- Your instructions -
After reading each line of the entries, give the number of lines that contain "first" and nothing else.
·····
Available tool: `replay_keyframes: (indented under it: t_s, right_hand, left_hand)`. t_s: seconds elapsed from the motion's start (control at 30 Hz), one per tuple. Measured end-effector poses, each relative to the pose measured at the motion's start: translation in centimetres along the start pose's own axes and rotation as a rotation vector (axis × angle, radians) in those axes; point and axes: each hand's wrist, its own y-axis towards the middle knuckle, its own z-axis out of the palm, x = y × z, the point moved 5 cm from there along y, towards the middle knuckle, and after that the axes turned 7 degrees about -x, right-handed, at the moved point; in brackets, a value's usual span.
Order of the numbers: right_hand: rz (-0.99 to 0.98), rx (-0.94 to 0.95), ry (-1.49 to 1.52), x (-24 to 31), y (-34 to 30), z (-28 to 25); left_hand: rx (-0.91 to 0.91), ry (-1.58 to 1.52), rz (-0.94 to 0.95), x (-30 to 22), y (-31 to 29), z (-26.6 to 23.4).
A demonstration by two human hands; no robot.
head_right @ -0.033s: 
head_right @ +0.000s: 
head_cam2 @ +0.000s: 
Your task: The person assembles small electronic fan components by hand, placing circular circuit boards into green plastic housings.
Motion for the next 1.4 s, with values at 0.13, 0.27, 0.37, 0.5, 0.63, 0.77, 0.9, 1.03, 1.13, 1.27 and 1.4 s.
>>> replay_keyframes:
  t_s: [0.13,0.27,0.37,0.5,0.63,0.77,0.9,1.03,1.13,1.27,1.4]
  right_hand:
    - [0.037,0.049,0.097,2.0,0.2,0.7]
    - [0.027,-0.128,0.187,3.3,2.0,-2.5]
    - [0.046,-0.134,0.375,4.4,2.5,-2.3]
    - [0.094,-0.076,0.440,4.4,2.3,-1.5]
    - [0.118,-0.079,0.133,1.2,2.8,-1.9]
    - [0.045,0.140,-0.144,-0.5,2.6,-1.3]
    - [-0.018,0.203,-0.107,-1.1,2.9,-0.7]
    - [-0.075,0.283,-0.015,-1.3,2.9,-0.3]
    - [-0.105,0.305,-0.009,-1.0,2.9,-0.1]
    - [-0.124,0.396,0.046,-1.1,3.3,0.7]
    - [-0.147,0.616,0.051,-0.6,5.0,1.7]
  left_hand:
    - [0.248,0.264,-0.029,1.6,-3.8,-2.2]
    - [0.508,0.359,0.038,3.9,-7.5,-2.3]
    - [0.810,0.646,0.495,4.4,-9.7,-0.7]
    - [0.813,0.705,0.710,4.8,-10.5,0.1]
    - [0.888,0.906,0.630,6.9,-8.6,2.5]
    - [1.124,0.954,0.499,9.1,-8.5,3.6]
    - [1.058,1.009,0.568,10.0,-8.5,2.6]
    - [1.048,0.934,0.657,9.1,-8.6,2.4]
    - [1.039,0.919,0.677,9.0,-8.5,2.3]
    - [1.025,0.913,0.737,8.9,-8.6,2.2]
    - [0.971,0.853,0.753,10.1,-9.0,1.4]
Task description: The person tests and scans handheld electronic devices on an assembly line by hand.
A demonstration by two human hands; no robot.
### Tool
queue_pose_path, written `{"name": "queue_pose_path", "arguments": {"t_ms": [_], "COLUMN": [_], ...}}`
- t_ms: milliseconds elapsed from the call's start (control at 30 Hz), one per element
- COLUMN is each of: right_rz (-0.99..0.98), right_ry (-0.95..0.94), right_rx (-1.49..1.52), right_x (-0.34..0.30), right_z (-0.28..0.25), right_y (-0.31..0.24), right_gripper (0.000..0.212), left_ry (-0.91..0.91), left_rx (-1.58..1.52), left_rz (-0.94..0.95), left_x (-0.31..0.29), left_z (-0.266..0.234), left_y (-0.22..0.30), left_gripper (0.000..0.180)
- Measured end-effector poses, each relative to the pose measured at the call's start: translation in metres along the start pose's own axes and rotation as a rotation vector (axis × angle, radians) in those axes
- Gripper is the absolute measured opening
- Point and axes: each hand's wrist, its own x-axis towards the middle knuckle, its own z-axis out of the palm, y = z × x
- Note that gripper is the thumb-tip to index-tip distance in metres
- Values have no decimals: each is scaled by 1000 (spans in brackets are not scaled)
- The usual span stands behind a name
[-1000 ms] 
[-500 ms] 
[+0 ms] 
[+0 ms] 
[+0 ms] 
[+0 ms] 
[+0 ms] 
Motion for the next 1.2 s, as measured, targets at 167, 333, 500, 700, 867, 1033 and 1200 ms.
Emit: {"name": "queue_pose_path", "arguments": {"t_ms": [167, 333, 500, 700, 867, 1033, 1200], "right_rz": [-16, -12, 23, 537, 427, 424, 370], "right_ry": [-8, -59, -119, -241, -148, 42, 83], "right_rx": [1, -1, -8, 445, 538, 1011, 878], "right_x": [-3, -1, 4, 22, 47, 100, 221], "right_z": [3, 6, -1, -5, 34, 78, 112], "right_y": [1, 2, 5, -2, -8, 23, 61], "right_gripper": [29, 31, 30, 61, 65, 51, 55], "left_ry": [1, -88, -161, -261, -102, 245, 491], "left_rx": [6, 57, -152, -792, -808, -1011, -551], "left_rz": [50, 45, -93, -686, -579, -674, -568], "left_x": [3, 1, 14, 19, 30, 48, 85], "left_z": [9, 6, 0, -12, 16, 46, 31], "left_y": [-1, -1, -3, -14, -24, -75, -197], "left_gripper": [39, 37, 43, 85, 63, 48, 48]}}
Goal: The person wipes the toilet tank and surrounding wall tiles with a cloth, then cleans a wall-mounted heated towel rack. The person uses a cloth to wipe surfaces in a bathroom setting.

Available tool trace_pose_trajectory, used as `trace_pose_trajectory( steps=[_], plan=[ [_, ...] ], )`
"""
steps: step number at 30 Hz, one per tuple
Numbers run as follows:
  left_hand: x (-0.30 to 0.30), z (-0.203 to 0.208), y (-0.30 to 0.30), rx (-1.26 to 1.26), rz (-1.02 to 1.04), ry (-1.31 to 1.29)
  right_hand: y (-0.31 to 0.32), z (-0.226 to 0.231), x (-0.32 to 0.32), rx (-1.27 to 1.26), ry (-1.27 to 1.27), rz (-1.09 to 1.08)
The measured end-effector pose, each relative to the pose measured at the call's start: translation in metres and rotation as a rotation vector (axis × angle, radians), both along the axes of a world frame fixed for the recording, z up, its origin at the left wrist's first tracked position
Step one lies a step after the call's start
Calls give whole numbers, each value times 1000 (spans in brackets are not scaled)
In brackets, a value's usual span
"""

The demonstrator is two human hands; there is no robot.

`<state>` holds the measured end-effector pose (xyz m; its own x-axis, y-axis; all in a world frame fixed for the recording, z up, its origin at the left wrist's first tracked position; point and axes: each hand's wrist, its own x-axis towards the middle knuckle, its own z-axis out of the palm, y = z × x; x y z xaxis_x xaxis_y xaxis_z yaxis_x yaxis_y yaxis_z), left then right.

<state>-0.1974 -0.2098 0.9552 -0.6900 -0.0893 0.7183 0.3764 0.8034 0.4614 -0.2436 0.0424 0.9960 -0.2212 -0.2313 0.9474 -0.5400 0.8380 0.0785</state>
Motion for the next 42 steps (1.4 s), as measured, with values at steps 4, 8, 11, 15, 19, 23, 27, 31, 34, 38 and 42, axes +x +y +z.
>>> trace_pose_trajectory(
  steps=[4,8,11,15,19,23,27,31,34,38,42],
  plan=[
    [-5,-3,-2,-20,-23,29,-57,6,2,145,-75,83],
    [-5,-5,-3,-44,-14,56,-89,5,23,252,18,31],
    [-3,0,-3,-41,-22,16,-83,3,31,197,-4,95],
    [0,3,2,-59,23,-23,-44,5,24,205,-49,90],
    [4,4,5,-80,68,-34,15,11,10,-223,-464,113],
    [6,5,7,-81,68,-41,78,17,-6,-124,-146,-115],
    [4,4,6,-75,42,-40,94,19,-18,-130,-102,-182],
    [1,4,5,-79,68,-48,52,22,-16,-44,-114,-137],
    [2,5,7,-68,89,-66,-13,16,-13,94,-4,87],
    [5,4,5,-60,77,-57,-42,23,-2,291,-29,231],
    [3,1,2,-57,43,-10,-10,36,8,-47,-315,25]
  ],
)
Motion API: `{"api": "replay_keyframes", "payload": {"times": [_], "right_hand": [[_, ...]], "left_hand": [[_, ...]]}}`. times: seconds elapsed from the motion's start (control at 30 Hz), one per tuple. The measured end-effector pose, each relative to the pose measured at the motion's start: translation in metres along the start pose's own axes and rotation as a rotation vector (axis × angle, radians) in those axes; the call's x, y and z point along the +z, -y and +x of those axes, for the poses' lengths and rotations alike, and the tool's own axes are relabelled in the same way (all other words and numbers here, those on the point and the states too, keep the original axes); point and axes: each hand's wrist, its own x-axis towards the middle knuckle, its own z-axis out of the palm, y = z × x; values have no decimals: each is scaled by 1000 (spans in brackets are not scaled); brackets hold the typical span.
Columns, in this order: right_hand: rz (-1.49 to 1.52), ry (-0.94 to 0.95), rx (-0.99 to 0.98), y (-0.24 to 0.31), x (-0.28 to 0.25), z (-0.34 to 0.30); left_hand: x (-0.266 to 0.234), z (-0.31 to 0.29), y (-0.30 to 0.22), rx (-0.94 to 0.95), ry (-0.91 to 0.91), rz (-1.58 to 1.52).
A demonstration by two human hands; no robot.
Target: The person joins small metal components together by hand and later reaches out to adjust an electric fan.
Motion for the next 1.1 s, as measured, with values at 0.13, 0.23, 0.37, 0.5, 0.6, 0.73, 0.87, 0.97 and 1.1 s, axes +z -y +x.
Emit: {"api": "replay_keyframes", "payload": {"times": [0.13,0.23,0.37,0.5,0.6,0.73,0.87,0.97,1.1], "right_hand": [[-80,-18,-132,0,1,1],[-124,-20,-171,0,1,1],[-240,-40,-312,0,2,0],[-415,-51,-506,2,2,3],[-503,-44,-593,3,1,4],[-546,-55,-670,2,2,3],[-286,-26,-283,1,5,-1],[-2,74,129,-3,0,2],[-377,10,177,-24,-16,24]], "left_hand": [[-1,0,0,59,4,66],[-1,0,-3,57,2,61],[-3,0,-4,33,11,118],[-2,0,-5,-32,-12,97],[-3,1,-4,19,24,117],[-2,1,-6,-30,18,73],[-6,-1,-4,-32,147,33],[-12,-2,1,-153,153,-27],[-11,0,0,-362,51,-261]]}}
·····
- Completed exercise -
2